Brent Thielman: Okay. And I guess, stepping back, Steve, I mean, you’ve been able to more than compensate for some of these customers who sort of moderated plans in the short run with the ramp-up among other customers. You’ve always said there will be some variations in spending patterns on kind of on a short-term basis. But I guess does this environment today with sort of multiple new and legacy participants spending money. Does it increase your conviction? This is sort of a sustainable trend for you, especially as we see a few of your larger customers kind of take a pause here.
Steven Nielsen: Yes. I think, Brent, it’s helpful to keep in mind that if you look at over the last 2 years, we’ve had just short of $1 billion of organic growth. So — and you don’t do that just on 1 or 2 customers. So it’s been a broad book of business that’s increased. I do think that that’s been helpful to the business as broad a growth pattern as I think that I’ve ever seen or at least maybe not since the late 1990s, a long time ago. And I do think that the drivers supporting that growth are really both private capital for which there’s been some new capital raises as well as the public capital that’s already in the industry and we expect to see a lot more in the next couple of years.
Brent Thielman: Okay. And just last on the Bigham acquisition, congrats on that. It’s now the trailing 12-month revenue of $140 million, is that appropriate to consider going forward? Is there any reason to believe it’d be lower?
Steven Nielsen: Sure. They’ve had a nice period of growth. We expect that to continue. We’re going to work hard together. We think one of the synergies of the deal is that we’ll be able to help them with acquiring more capital equipment to support their growth. So I think they’ll grow nicely. We’re not going to give you a forward forecast on one business unit but typically, we acquire things that have been growing and that we expect to continue to grow and put us in position to benefit nicely from big trends in the industry. And I think Bigham help us do that.

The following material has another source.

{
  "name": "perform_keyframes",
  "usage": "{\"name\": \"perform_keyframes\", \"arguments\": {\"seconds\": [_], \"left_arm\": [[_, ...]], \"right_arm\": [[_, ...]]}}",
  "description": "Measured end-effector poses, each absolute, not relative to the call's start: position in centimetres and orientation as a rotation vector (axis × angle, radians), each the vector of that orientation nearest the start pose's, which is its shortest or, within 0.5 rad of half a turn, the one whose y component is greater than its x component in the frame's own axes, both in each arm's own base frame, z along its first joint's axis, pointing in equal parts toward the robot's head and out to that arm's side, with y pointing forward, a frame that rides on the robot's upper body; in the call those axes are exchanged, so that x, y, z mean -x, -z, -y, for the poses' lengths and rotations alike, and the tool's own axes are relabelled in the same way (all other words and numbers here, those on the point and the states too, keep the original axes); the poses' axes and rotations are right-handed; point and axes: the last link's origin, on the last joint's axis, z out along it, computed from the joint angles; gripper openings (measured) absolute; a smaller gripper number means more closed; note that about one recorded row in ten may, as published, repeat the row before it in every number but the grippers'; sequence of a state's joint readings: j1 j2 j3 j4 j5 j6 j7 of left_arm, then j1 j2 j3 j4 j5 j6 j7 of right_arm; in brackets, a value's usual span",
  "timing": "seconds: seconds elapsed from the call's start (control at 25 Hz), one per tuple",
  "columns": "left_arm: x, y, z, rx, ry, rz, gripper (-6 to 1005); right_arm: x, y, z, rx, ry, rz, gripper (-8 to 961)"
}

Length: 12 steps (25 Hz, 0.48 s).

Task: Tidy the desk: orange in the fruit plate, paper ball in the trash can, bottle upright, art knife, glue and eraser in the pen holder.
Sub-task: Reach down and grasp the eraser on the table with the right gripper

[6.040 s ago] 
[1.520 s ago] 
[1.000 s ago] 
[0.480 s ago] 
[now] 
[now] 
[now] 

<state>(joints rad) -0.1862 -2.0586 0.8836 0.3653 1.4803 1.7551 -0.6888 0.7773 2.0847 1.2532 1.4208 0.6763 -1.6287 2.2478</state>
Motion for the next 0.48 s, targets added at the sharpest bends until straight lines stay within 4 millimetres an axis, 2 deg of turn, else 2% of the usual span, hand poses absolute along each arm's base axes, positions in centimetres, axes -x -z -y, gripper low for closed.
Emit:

Operator: One moment for our next question. And that will come from the line of Sean Eastman with KeyBanc Capital Markets.
Sean Eastman: Steve, I wanted to come back to your comment about the longer-term industry financings that were secured. I assume you’re referring to the fiber securitization announced by one of your large customers earlier this month. But I just wanted to make sure we understand what you’re communicating there, what the significance of that is. And just come away with the right takeaway.
Steven Nielsen: Sure. So Sean, clearly, there was one of our very significant customers that was able to go out and raise a significant amount of additional capital to fund their fiber program. and they were able to do that with a couple of the tranches that were investment-grade rating. But I think it’s probably bigger than that. So not only did that customer access the ABS market but so did a number of others that we work for, some that are smaller but trying to grow more rapidly. And I think any time that a growth industry can gain access to investment-grade capital for a portion of its future financing needs. That’s a good thing for that industry. I was involved in the tower industry 20 years ago when it began to transition from high-yield financing to CMBS.
And I think if you look back on that industry, that was a milestone that supported its hugely successful growth [indiscernible]. So I think anytime that you see investment-grade capital meeting a growth opportunity as it does here with fiber infrastructure. That’s a good thing.